**What the exercise asks**
An exact reproduction of the data below is the required answer.

**Input for this task**

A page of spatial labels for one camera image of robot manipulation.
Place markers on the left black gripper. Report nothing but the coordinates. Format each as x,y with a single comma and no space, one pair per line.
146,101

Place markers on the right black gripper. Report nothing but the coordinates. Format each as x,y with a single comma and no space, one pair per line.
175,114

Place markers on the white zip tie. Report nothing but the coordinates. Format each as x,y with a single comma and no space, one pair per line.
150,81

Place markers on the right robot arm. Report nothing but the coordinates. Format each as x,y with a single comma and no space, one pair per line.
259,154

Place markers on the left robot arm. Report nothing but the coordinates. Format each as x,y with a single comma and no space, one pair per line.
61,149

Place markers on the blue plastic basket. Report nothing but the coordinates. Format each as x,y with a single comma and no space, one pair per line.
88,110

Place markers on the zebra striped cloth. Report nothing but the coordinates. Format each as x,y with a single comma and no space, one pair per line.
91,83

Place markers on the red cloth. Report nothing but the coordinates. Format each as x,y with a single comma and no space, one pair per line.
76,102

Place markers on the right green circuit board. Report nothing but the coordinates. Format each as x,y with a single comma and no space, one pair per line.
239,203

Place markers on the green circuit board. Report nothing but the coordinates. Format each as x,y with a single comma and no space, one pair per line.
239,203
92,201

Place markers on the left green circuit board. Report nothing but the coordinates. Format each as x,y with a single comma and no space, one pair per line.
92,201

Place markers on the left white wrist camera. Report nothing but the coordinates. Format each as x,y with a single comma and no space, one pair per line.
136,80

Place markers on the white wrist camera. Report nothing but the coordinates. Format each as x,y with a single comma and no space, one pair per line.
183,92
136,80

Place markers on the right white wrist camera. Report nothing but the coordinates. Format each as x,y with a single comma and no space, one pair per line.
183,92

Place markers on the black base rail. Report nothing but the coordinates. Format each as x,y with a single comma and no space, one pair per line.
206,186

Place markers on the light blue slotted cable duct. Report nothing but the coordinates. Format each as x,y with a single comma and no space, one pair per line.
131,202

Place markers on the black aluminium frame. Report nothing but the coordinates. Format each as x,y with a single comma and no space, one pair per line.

**Result for this task**
A page of spatial labels for one camera image of robot manipulation.
Place markers on the left black gripper. Report nothing but the coordinates. Format each as x,y with a single comma and no space, one pair per line.
146,101

Place markers on the right black gripper. Report nothing but the coordinates. Format each as x,y with a single comma and no space, one pair per line.
175,114

Place markers on the white zip tie. Report nothing but the coordinates. Format each as x,y with a single comma and no space, one pair per line.
150,81

Place markers on the right robot arm. Report nothing but the coordinates. Format each as x,y with a single comma and no space, one pair per line.
259,154

Place markers on the left robot arm. Report nothing but the coordinates. Format each as x,y with a single comma and no space, one pair per line.
61,149

Place markers on the blue plastic basket. Report nothing but the coordinates. Format each as x,y with a single comma and no space, one pair per line.
88,110

Place markers on the zebra striped cloth. Report nothing but the coordinates. Format each as x,y with a single comma and no space, one pair per line.
91,83

Place markers on the red cloth. Report nothing but the coordinates. Format each as x,y with a single comma and no space, one pair per line.
76,102

Place markers on the right green circuit board. Report nothing but the coordinates. Format each as x,y with a single comma and no space, one pair per line.
239,203

Place markers on the green circuit board. Report nothing but the coordinates. Format each as x,y with a single comma and no space, one pair per line.
239,203
92,201

Place markers on the left green circuit board. Report nothing but the coordinates. Format each as x,y with a single comma and no space, one pair per line.
92,201

Place markers on the left white wrist camera. Report nothing but the coordinates. Format each as x,y with a single comma and no space, one pair per line.
136,80

Place markers on the white wrist camera. Report nothing but the coordinates. Format each as x,y with a single comma and no space, one pair per line.
183,92
136,80

Place markers on the right white wrist camera. Report nothing but the coordinates. Format each as x,y with a single comma and no space, one pair per line.
183,92

Place markers on the black base rail. Report nothing but the coordinates. Format each as x,y with a single comma and no space, one pair per line.
206,186

Place markers on the light blue slotted cable duct. Report nothing but the coordinates. Format each as x,y with a single comma and no space, one pair per line.
131,202

Place markers on the black aluminium frame. Report nothing but the coordinates. Format each as x,y with a single comma and no space, one pair per line.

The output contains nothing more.